Existe um tipo de medo que quase todo brasileiro conhece. Não vem de filmes de terror nem de livros cheios de criaturas assustadoras. É aquele que nasce de um causo contado por alguém da família, geralmente à noite, com a garantia de que “isso aconteceu de verdade”. De medos e assombrações recupera exatamente esse sentimento.
Em vez de criar um terror cheio de sustos, Cora Coralina coloca no papel histórias que parecem ter atravessado décadas antes de chegarem ao leitor. Enquanto a maioria das narrativas atuais explica tudo ou busca um final de impacto, aqui o mais interessante é justamente o que fica sem resposta. Nem sempre importa descobrir se a assombração existia ou não. O que importa é entender por que aquelas histórias continuavam sendo contadas.
Esse é o grande diferencial do livro. Os contos não passam a impressão de terem sido inventados apenas para entreter. Eles carregam o jeito de falar, os costumes e as crenças de um Brasil que muita gente conhece apenas pelas lembranças dos pais e dos avós. É fácil imaginar essas histórias surgindo durante uma conversa na calçada, em uma cozinha de fogão a lenha ou depois de uma missa, quando alguém resolve lembrar de um acontecimento estranho que marcou a cidade inteira.
A escrita de Cora Coralina ajuda muito nisso. Ela não tenta impressionar com frases elaboradas nem transforma o medo em espetáculo. Pelo contrário. Tudo parece simples, direto e muito próximo de quem lê. Em poucos parágrafos, ela consegue criar um ambiente tão convincente que o sobrenatural deixa de parecer absurdo. Por alguns instantes, você aceita que aquilo poderia ter acontecido com qualquer pessoa.
Outro ponto que chama atenção é como o livro respeita a inteligência do leitor. Não existem explicações longas nem tentativas de convencer ninguém de que aquelas histórias são verdadeiras. Cora apenas conta. Quem decide acreditar — ou não — é o próprio leitor. Essa liberdade torna cada conto ainda mais interessante.

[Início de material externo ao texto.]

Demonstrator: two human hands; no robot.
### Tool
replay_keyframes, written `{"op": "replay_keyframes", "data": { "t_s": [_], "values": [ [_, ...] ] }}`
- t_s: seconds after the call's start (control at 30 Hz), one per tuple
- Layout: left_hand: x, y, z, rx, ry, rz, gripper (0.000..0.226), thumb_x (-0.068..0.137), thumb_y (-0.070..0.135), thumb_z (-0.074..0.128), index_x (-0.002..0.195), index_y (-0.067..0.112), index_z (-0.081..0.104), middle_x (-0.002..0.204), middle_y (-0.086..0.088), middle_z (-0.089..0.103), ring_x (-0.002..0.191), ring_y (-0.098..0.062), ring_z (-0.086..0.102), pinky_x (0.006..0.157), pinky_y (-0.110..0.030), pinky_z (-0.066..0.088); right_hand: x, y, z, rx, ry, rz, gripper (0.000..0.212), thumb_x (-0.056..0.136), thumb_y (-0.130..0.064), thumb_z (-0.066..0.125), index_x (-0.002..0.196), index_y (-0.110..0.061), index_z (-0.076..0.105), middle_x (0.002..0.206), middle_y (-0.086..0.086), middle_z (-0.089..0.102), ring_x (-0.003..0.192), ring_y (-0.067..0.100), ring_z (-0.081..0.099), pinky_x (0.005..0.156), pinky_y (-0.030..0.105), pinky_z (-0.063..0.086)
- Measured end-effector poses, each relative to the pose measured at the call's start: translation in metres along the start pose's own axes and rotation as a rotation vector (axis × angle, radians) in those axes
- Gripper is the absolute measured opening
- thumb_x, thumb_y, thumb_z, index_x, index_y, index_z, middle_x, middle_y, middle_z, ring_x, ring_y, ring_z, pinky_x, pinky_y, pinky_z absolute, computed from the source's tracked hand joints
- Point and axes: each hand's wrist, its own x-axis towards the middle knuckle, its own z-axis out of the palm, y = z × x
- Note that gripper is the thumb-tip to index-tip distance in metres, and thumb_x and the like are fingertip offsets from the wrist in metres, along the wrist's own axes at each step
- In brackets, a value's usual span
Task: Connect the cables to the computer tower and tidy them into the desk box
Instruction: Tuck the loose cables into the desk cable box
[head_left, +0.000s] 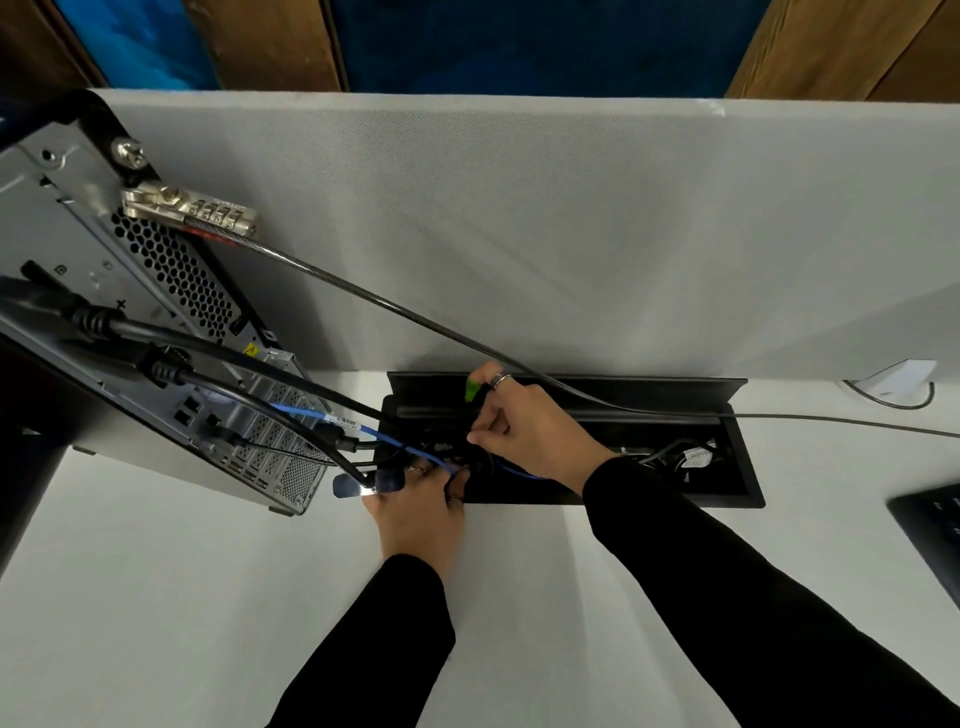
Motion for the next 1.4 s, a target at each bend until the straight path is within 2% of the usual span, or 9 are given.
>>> {"op": "replay_keyframes", "data": {
  "t_s": [0.23, 0.33, 0.5, 0.63, 0.87, 1.03, 1.13, 1.27, 1.4],
  "values": [
    [0.0, -0.002, 0.003, -0.226, 0.072, -0.013, 0.02, 0.093, 0.032, 0.049, 0.107, 0.029, 0.064, 0.121, 0.008, 0.057, 0.121, -0.019, 0.045, 0.085, -0.029, 0.015, 0.002, 0.008, 0.006, 0.018, 0.039, 0.049, 0.043, 0.083, -0.007, 0.065, 0.12, -0.012, 0.043, 0.078, -0.005, 0.062, 0.061, 0.002, 0.054, 0.068, 0.021, 0.044],
    [0.0, -0.006, 0.005, -0.293, 0.12, -0.018, 0.014, 0.088, 0.028, 0.058, 0.099, 0.027, 0.067, 0.117, 0.006, 0.06, 0.117, -0.021, 0.048, 0.075, -0.024, 0.012, -0.006, 0.011, 0.004, 0.083, -0.004, 0.076, 0.041, 0.082, -0.004, 0.065, 0.11, -0.023, 0.042, 0.084, 0.002, 0.064, 0.063, 0.011, 0.059, 0.064, 0.021, 0.052],
    [0.007, -0.013, 0.013, -0.328, 0.176, -0.022, 0.012, 0.082, 0.031, 0.066, 0.093, 0.026, 0.07, 0.105, -0.001, 0.067, 0.105, -0.024, 0.058, 0.088, -0.034, 0.025, -0.017, 0.017, 0.012, 0.046, -0.014, 0.118, 0.039, 0.08, -0.004, 0.068, 0.107, -0.017, 0.043, 0.078, 0.008, 0.068, 0.067, 0.017, 0.065, 0.065, 0.022, 0.052],
    [0.009, -0.017, 0.018, -0.331, 0.217, -0.007, 0.01, 0.078, 0.027, 0.071, 0.088, 0.024, 0.073, 0.094, -0.002, 0.072, 0.093, -0.026, 0.064, 0.083, -0.038, 0.039, -0.015, 0.021, 0.024, 0.019, 0.048, 0.132, 0.038, 0.081, -0.003, 0.065, 0.109, -0.015, 0.041, 0.073, 0.004, 0.06, 0.06, 0.014, 0.058, 0.064, 0.026, 0.051],
    [0.01, -0.02, 0.017, -0.313, 0.178, 0.054, 0.013, 0.082, 0.032, 0.065, 0.09, 0.025, 0.071, 0.096, -0.002, 0.07, 0.094, -0.023, 0.064, 0.084, -0.043, 0.049, -0.012, 0.036, 0.043, -0.023, 0.061, 0.162, 0.044, 0.079, -0.005, 0.067, 0.111, -0.018, 0.038, 0.079, 0.005, 0.066, 0.069, 0.016, 0.061, 0.064, 0.021, 0.046],
    [0.007, -0.024, 0.011, -0.293, 0.194, 0.155, 0.043, 0.082, 0.05, 0.039, 0.09, 0.022, 0.071, 0.089, 0.001, 0.072, 0.087, -0.022, 0.067, 0.075, -0.039, 0.052, -0.005, 0.04, 0.042, -0.015, -0.025, 0.185, 0.044, 0.078, -0.007, 0.068, 0.106, -0.022, 0.037, 0.074, 0.003, 0.064, 0.07, 0.014, 0.06, 0.063, 0.016, 0.042],
    [-0.001, -0.019, 0.007, -0.249, 0.231, 0.181, 0.042, 0.084, 0.046, 0.038, 0.09, 0.021, 0.071, 0.083, 0.001, 0.072, 0.083, -0.028, 0.068, 0.071, -0.039, 0.047, 0.003, 0.042, 0.037, -0.033, -0.109, 0.181, 0.046, 0.078, -0.007, 0.069, 0.114, -0.013, 0.04, 0.078, 0.005, 0.066, 0.071, 0.013, 0.06, 0.059, 0.012, 0.04],
    [-0.007, -0.013, 0.005, -0.311, 0.291, 0.147, 0.048, 0.083, 0.05, 0.035, 0.099, 0.02, 0.069, 0.084, -0.001, 0.071, 0.087, -0.028, 0.066, 0.078, -0.03, 0.027, 0.011, 0.044, 0.034, -0.027, -0.183, 0.162, 0.05, 0.079, -0.006, 0.068, 0.118, -0.012, 0.037, 0.077, 0.001, 0.062, 0.069, 0.011, 0.057, 0.057, 0.004, 0.039],
    [-0.009, 0.002, -0.003, -0.374, 0.219, -0.05, 0.033, 0.088, 0.047, 0.052, 0.111, 0.028, 0.066, 0.102, -0.004, 0.069, 0.104, -0.026, 0.06, 0.085, -0.031, 0.024, 0.012, 0.046, 0.036, 0.007, -0.207, 0.154, 0.045, 0.079, -0.002, 0.064, 0.116, -0.012, 0.04, 0.071, -0.002, 0.058, 0.072, 0.015, 0.059, 0.073, 0.022, 0.047]
  ]
}}
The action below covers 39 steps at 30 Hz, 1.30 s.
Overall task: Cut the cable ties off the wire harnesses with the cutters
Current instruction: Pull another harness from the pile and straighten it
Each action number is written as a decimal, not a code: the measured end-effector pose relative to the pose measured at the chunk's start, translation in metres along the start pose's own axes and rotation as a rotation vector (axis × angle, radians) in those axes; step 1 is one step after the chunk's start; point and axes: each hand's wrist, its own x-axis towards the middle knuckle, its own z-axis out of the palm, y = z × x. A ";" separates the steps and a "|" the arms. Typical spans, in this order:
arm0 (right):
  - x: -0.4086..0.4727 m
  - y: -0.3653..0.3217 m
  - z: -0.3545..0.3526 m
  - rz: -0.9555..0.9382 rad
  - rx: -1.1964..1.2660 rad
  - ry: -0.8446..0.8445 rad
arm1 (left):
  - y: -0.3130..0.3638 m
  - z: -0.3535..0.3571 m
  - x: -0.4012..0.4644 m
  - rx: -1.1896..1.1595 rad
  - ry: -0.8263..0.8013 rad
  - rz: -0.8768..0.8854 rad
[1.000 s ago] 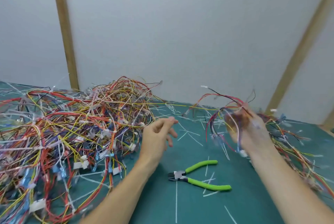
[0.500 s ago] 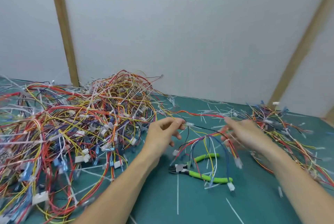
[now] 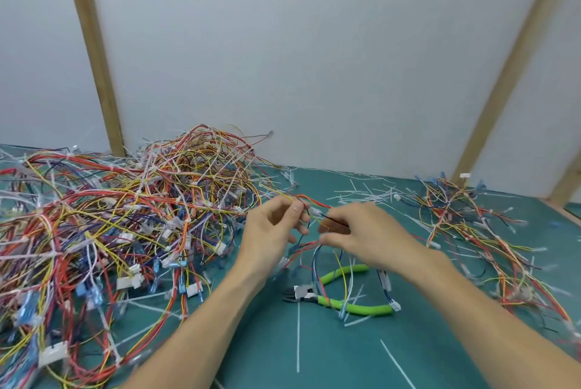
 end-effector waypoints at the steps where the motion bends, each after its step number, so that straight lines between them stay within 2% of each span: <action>1: 0.002 0.004 0.002 -0.004 0.170 0.042 | 0.000 -0.001 0.001 0.028 0.028 0.023; 4: 0.002 0.013 0.001 0.020 0.742 0.112 | 0.001 0.001 0.002 0.018 0.115 0.023; 6: -0.001 0.013 0.000 0.024 0.948 0.054 | 0.002 0.002 0.001 -0.060 0.129 -0.034; 7: -0.002 0.012 0.002 0.023 0.966 0.031 | 0.004 0.002 0.001 -0.091 0.125 -0.062; 10: -0.001 0.013 0.005 0.082 0.926 0.049 | 0.007 -0.001 0.002 -0.164 0.034 -0.139; 13: -0.001 0.013 0.006 0.094 0.846 0.060 | 0.007 0.000 0.000 -0.147 -0.134 -0.119; 15: -0.003 0.014 0.005 0.062 0.789 0.028 | 0.006 0.003 -0.001 -0.129 -0.173 -0.111; 17: -0.006 0.015 0.002 0.021 0.792 -0.014 | 0.005 0.002 -0.001 -0.136 -0.079 -0.150; 20: -0.009 0.022 -0.006 0.005 0.871 -0.037 | 0.003 -0.010 0.007 -0.269 0.220 -0.295; 23: -0.010 0.024 -0.011 -0.024 0.778 -0.132 | 0.001 -0.020 0.015 -0.366 0.363 -0.297; 26: -0.005 0.019 -0.007 0.013 0.638 -0.191 | -0.003 -0.022 0.015 -0.249 0.387 -0.205; 29: 0.001 0.010 -0.005 0.072 0.651 -0.178 | -0.004 -0.022 0.014 -0.151 0.387 -0.176; 33: 0.015 -0.010 0.000 0.121 0.744 -0.126 | -0.004 -0.021 0.015 -0.153 0.369 -0.163; 36: 0.025 -0.024 0.001 0.156 0.834 -0.167 | -0.003 -0.021 0.015 -0.176 0.354 -0.146; 39: 0.031 -0.031 0.000 0.087 0.768 -0.156 | -0.003 -0.024 0.015 -0.203 0.351 -0.138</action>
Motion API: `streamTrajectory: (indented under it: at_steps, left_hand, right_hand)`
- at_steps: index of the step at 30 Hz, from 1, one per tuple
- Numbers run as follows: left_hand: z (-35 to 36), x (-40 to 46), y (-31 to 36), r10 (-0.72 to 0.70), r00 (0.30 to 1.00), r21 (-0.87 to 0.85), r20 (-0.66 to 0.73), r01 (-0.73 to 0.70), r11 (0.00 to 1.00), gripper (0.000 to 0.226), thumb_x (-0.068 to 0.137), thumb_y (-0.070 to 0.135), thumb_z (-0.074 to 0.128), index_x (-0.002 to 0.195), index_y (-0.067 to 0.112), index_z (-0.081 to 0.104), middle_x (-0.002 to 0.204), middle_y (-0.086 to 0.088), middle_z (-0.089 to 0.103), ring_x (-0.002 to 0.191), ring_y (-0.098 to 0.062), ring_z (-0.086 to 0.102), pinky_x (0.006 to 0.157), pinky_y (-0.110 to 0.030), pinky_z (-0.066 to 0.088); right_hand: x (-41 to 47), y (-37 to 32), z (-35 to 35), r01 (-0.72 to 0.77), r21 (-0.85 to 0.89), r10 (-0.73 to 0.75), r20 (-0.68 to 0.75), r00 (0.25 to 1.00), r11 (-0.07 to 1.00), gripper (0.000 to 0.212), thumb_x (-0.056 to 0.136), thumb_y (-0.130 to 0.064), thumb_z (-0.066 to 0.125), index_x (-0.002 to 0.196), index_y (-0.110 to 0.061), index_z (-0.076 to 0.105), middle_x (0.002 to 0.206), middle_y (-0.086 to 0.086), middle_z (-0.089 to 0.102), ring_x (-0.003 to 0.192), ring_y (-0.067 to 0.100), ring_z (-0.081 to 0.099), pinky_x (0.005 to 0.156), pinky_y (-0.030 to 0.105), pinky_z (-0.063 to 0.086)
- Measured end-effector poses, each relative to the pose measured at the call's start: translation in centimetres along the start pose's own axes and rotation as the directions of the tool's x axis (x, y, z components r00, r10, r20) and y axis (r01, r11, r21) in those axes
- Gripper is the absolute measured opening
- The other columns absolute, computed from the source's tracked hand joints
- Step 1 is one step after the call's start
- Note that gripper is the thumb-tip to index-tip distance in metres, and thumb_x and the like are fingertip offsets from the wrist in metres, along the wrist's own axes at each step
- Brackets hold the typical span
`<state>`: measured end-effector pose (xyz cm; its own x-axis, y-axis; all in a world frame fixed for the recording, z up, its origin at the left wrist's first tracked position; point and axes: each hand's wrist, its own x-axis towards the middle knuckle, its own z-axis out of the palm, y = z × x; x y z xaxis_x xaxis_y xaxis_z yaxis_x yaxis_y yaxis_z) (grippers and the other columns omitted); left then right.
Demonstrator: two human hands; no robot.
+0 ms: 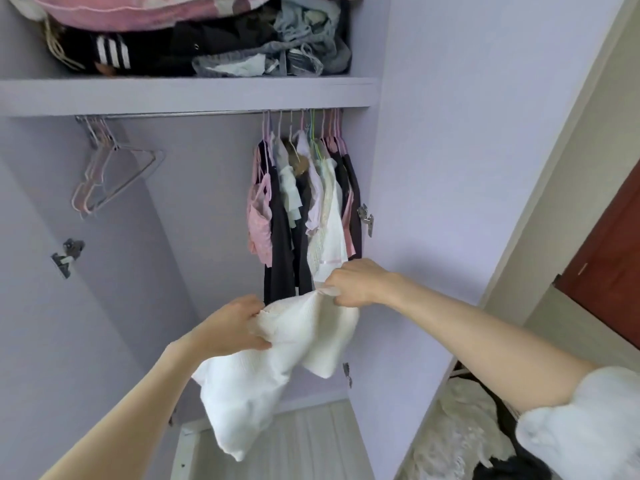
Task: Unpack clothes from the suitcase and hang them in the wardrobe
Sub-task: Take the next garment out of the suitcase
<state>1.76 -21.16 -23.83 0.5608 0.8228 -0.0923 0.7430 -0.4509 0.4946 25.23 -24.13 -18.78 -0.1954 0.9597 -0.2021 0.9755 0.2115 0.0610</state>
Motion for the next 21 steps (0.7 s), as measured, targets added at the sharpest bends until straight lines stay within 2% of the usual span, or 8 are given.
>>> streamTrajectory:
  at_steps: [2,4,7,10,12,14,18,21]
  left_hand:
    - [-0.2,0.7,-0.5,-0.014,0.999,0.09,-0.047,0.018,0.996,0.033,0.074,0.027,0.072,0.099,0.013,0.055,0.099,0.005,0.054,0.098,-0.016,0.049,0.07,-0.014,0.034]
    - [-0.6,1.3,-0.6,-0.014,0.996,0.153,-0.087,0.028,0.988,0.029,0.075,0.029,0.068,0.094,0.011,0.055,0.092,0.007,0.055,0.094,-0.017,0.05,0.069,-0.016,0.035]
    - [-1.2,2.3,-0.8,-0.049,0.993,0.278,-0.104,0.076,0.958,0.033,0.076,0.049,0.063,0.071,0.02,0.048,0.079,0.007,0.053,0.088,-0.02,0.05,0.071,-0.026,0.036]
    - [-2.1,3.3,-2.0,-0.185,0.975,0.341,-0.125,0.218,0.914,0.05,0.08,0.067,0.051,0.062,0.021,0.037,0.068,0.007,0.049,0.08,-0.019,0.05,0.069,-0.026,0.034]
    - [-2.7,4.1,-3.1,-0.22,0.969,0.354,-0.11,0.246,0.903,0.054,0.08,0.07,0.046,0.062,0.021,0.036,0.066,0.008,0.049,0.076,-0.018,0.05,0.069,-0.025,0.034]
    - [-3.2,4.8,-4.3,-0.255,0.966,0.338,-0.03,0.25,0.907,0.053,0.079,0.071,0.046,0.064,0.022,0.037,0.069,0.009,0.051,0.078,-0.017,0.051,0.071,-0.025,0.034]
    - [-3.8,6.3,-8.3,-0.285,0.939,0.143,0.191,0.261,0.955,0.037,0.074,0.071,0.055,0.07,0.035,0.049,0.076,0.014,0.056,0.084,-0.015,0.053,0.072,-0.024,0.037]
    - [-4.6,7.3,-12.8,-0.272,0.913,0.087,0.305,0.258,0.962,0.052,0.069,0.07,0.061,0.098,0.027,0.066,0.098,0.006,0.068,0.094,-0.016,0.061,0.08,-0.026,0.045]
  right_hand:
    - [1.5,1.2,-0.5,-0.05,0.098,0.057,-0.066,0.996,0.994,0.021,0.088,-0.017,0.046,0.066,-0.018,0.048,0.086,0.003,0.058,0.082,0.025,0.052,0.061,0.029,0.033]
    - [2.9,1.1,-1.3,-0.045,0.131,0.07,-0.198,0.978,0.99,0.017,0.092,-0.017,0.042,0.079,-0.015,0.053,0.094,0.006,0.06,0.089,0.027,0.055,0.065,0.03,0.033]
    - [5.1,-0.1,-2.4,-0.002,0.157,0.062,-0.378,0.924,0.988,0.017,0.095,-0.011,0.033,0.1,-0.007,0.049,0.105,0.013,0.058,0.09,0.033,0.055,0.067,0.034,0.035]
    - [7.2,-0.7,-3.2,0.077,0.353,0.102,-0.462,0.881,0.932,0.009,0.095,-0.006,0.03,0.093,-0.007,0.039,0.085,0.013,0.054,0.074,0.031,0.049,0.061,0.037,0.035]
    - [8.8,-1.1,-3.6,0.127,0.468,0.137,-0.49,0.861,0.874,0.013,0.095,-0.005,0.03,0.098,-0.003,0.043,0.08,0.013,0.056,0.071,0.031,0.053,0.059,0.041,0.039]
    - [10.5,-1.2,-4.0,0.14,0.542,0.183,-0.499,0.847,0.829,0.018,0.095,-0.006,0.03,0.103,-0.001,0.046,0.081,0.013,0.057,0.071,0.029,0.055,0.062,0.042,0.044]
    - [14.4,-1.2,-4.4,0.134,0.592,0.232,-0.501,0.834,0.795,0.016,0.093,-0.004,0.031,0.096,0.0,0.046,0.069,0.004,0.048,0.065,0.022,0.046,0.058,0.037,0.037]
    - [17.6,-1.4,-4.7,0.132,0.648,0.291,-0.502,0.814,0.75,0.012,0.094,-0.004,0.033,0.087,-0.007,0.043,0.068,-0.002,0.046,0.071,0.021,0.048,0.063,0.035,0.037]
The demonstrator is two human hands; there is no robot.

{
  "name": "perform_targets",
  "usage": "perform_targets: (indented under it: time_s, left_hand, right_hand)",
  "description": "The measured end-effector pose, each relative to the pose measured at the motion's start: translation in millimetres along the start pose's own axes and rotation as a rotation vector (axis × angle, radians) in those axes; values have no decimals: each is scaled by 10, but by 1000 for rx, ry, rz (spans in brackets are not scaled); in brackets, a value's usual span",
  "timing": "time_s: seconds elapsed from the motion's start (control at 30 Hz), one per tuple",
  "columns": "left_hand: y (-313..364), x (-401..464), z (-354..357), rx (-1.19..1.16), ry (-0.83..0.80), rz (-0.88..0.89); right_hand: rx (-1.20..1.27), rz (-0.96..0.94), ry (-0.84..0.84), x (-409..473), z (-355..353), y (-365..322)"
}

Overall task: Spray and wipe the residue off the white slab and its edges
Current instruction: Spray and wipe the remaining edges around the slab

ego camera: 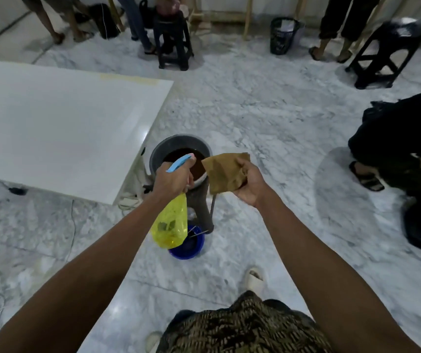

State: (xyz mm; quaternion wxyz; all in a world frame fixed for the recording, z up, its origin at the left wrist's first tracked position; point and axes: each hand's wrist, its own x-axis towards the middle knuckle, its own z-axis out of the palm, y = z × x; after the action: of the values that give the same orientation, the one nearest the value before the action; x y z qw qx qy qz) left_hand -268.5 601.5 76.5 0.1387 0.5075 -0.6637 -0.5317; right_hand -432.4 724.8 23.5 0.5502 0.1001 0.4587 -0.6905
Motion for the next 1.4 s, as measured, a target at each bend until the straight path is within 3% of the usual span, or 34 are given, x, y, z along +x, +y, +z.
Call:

As ilustrações de Rogério Soud entram na medida certa. Elas ajudam a construir o clima sem transformar o livro em algo excessivamente sombrio. Funcionam como mais uma peça dessa coleção de lembranças que mistura realidade, superstição e imaginação.
No fim das contas, De medos e assombrações fala muito menos sobre fantasmas do que sobre pessoas. Sobre comunidades que encontravam sentido em histórias passadas de boca em boca e que usavam esses relatos para explicar o inexplicável, ensinar, alertar ou simplesmente alimentar uma boa conversa.